# Task details
Print each entry word for word without images.

# Data section

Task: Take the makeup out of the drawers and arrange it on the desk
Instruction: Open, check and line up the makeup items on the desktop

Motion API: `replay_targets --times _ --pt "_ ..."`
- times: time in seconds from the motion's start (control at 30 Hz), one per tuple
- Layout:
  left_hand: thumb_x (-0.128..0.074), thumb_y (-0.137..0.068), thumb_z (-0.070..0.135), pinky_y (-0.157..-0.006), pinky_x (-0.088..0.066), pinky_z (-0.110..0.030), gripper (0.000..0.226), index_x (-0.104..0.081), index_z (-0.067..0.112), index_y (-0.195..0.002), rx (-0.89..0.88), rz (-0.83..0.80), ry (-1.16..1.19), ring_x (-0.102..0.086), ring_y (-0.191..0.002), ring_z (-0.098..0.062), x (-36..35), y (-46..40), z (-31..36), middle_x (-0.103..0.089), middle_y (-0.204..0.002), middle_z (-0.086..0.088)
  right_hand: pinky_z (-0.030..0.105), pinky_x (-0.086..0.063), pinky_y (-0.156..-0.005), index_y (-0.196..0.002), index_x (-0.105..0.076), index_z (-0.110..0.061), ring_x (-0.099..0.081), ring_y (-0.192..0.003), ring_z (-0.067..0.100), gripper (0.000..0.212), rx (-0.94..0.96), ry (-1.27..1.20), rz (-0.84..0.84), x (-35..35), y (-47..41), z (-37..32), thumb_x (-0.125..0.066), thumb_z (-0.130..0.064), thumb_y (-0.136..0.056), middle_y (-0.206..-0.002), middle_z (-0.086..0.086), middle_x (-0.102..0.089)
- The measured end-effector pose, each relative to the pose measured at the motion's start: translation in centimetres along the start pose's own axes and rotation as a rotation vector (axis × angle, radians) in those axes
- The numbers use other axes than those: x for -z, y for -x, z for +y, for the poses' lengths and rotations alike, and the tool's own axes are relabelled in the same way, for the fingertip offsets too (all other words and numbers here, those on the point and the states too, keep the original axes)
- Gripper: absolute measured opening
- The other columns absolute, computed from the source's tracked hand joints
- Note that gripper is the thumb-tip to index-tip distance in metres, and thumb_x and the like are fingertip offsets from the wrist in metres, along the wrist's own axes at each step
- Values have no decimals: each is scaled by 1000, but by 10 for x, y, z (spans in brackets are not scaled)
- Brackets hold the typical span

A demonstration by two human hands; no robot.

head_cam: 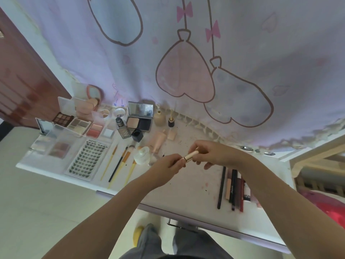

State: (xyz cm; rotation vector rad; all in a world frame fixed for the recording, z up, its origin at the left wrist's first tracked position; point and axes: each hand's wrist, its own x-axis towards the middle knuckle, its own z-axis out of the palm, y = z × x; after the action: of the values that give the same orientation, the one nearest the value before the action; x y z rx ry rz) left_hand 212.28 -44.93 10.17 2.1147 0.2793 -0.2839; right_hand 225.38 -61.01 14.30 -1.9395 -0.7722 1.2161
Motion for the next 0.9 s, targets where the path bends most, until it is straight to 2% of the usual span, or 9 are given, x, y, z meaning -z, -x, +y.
replay_targets --times 0.07,0.2,0.37,0.47,0.57,0.67,0.73,0.83,0.9 --pt "-41 -97 36 -52 -32 -21 20 -54 28 -85 -43 -16 -90 -39 -51 -4 3 2 -2 -47 -63 10 18 -50 -62 -102 -59 -23 -65 -78 6 14 -56 -74 6 -2 2 -1 -58 -33 -92 -92 -3 -67" --pt "-41 -98 39 -56 -33 -26 18 -51 29 -87 -106 -27 -182 -41 -55 -8 4 4 -1 -46 -63 9 18 -37 -47 -84 -63 -14 -46 -43 4 44 -169 74 13 -9 2 -9 -41 -50 -96 -58 -7 -60" --pt "-40 -99 37 -42 -25 -18 31 -59 15 -91 118 -291 444 -29 -45 -7 18 5 3 -36 -58 6 16 -44 -55 -93 -59 -15 -49 -60 1 9 -14 -27 18 -7 9 -9 -55 -23 -95 -74 -4 -57" --pt "-38 -100 38 -41 -18 -17 33 -57 11 -95 198 -444 623 -22 -46 -8 24 4 0 -31 -57 7 18 -48 -63 -100 -58 -15 -55 -74 6 8 27 -96 -10 -8 11 -5 -58 -13 -92 -86 1 -58" --pt "-43 -99 37 -43 -22 -18 30 -61 13 -96 162 -387 497 -27 -48 -8 19 3 -1 -37 -56 8 20 -50 -63 -105 -57 -16 -63 -78 8 15 -64 -186 -50 -11 12 -3 -58 -26 -94 -96 6 -66" --pt "-49 -96 38 -47 -32 -16 24 -65 20 -93 101 -309 342 -37 -50 -6 15 3 0 -46 -59 10 18 -43 -50 -101 -62 -13 -56 -57 7 43 -182 -66 -43 -17 11 -1 -42 -51 -95 -71 -3 -69" --pt "-50 -95 38 -50 -35 -15 23 -65 22 -92 76 -289 250 -40 -50 -4 14 2 0 -49 -58 11 17 -41 -51 -94 -63 -14 -51 -53 4 37 -134 48 -4 -19 9 6 -43 -44 -97 -66 -8 -64" --pt "-45 -97 37 -55 -33 -19 28 -65 17 -95 85 -317 208 -40 -52 -7 13 4 -2 -50 -57 11 17 -49 -65 -100 -59 -21 -60 -75 1 8 -38 4 16 -19 10 16 -55 -25 -94 -88 -5 -65" --pt "-44 -98 37 -57 -33 -21 30 -64 14 -97 99 -327 209 -39 -52 -8 12 6 -6 -51 -58 9 18 -52 -68 -104 -59 -23 -64 -84 5 12 -45 -87 14 -20 12 18 -58 -24 -93 -98 -2 -65"
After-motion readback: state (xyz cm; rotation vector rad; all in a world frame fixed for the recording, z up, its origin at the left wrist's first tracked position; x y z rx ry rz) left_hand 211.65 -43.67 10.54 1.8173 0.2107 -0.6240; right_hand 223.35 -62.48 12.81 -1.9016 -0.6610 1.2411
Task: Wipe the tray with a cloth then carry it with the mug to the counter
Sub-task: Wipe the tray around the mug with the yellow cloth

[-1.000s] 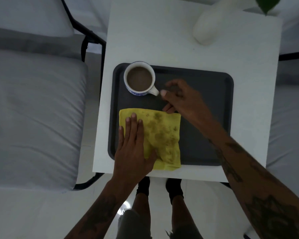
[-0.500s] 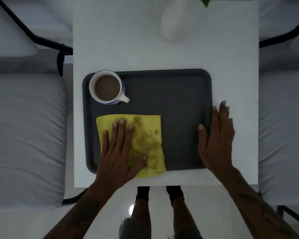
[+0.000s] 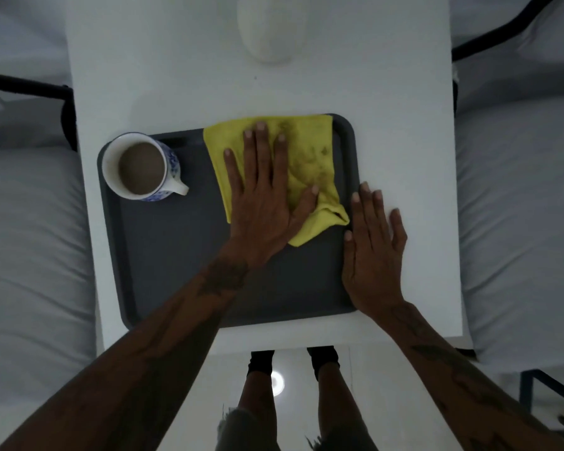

# The completed task
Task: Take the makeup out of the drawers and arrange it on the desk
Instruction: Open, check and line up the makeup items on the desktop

Motion API: `replay_targets --times _ --pt "_ ..."`
- times: time in seconds from the motion's start (control at 30 Hz), one per tuple
- Layout:
  left_hand: thumb_x (-0.128..0.074), thumb_y (-0.137..0.068), thumb_z (-0.070..0.135), pinky_y (-0.157..-0.006), pinky_x (-0.088..0.066), pinky_z (-0.110..0.030), gripper (0.000..0.226), index_x (-0.104..0.081), index_z (-0.067..0.112), index_y (-0.195..0.002), rx (-0.89..0.88), rz (-0.83..0.80), ry (-1.16..1.19), ring_x (-0.102..0.086), ring_y (-0.191..0.002), ring_z (-0.098..0.062), x (-36..35), y (-46..40), z (-31..36), middle_x (-0.103..0.089), middle_y (-0.204..0.002), middle_z (-0.086..0.088)
  right_hand: pinky_z (-0.030..0.105), pinky_x (-0.086..0.063), pinky_y (-0.156..-0.005), index_y (-0.196..0.002), index_x (-0.105..0.076), index_z (-0.110..0.061), ring_x (-0.099..0.081), ring_y (-0.192..0.003), ring_z (-0.067..0.100), gripper (0.000..0.212), rx (-0.94..0.96), ry (-1.27..1.20), rz (-0.84..0.84), x (-35..35), y (-47..41), z (-37..32), thumb_x (-0.125..0.066), thumb_z (-0.130..0.064), thumb_y (-0.136..0.056), middle_y (-0.206..-0.002), middle_z (-0.086..0.086), middle_x (-0.102..0.089)
- The measured end-effector pose, each relative to the pose measured at the motion's start: translation in centimetres along the start pose's own axes and rotation as a rotation vector (axis × angle, radians) in those axes
- The numbers use other axes than those: x for -z, y for -x, z for +y, for the poses' lengths and rotations alike, and the tool's own axes are relabelled in the same way, for the fingertip offsets too (all other words and numbers here, those on the point and the states too, keep the original axes)
- Gripper: absolute measured opening
- The other columns absolute, computed from the source's tracked hand joints
- Note that gripper is the thumb-tip to index-tip distance in metres, and thumb_x and the like are fingertip offsets from the wrist in metres, along the wrist's own axes at each step
- Values have no decimals: each is scaled by 1000, but by 10 for x, y, z (spans in brackets are not scaled)
- Brackets hold the typical span

A demonstration by two human hands; no robot.

head_cam: 

State: (xyz cm; rotation vector rad; all in a world frame fixed for the recording, z up, its origin at the left wrist's first tracked position; point and axes: each hand's wrist, its own x-axis towards the middle knuckle, its own z-axis out of the palm, y = z × x; after the action: of the values that give the same orientation, the one nearest the value before the action; x y z rx ry rz) left_hand 212.28 -44.93 10.17 2.1147 0.2793 -0.2839; right_hand 225.38 -61.01 14.30 -1.9395 -0.7722 1.2161
Motion for the next 0.9 s, targets where the path bends most, until it is straight to 2% of the usual span, or 9 are given, x, y, z meaning -z, -x, +y.
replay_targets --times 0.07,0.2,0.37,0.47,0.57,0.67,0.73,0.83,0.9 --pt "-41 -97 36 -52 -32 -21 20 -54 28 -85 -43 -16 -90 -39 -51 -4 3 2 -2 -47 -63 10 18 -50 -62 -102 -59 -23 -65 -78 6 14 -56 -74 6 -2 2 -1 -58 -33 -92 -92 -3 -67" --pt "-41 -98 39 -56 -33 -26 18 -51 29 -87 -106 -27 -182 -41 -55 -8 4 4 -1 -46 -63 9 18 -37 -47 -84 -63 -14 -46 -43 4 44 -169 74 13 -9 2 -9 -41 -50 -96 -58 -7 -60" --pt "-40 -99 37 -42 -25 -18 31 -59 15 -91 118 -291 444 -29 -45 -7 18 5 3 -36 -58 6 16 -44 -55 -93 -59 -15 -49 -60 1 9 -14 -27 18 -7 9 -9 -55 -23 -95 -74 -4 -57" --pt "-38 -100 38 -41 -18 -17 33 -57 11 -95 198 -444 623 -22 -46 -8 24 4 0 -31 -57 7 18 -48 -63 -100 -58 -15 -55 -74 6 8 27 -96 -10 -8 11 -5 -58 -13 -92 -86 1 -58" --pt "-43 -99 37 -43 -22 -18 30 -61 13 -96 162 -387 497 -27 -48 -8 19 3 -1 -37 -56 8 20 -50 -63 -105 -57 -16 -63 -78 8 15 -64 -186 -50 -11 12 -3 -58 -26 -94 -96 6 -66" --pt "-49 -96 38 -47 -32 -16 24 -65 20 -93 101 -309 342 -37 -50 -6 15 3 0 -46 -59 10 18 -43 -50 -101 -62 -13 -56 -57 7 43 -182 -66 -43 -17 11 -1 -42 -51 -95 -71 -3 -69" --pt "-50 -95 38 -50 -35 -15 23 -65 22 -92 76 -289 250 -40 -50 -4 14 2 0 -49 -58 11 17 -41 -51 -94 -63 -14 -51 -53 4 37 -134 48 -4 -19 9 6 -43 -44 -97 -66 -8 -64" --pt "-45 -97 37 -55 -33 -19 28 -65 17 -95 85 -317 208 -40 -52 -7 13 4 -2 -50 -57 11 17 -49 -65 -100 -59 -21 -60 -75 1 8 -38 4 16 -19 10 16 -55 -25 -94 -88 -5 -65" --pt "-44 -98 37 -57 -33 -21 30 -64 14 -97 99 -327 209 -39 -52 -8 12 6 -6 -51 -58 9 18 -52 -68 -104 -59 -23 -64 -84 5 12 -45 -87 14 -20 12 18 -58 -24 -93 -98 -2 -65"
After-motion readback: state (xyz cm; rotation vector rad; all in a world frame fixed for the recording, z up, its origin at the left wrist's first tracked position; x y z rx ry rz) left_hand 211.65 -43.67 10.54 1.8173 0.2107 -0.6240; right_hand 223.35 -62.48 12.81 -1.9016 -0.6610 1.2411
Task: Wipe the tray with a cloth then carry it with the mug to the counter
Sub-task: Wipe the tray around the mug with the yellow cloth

[-1.000s] 
[-0.500s] 
[+0.000s] 

No more output is given for this exercise.